On-Campus Ph.D. in Nursing Program Advantages
While more and more online nursing programs are popping up, some students still prefer traditional campus learning. Some advantages of on-campus education include:
- The ability to interact face-to-face with peers and instructors
- Not having to worry about technology issues
- Not needing to spend extra money on electronic or technological supplies
- Accreditation is usually not a concern
While admission requirements for a Ph.D. in nursing program may vary between schools, prospective students may be required to:
- Hold a current, unencumbered RN/APRN license
- Hold a BSN or MSN from an accredited university (some schools allow admission for BSN nurses)
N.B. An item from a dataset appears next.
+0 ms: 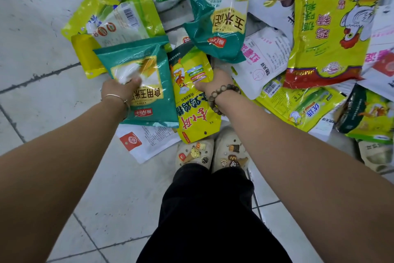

- Have completed a specific number of clinical hours
- Provide transcripts from all schools attended
- Have a GPA of 3.5 or higher (specific GPA requirements may vary between schools)
- Submit a written goal statement to include research career goals
- Interview with faculty
Ph.D. in Nursing Course Topics
Since the Ph.D. in nursing is more research and education-focused, the course topics differ from that of a more clinically-focused degree program (such as the DNP). Course topics may include:
- Qualitative and quantitative research
- Scientific inquiry
- Synthesis and application of nursing knowledge
- Research development
- Chronic illness and care systems
The didactic/clinical portion of the Ph.D. program can take around 1-3 years to complete depending on if the nurse starts from a BSN or MSN. The first year is reserved for core courses, while the following year and beyond focuses on electives specific to the student’s goals and the completion of a teaching practicum. Students are also required to complete a dissertation as well; the dissertation period may take another 1-3 years to complete, depending on the student’s area of focus.
Which Nursing Careers Require a Ph.D.?
While some nurses choose to earn a Ph.D. to fulfill their educational goals, sometimes it is a requirement for certain positions. Examples include:
- Nurse educator or instructor
- Nurse or hospital administrator
- Research facilities
- Government and public health nursing roles
Some may even consider a Post-Doctoral Nursing Fellowship Program.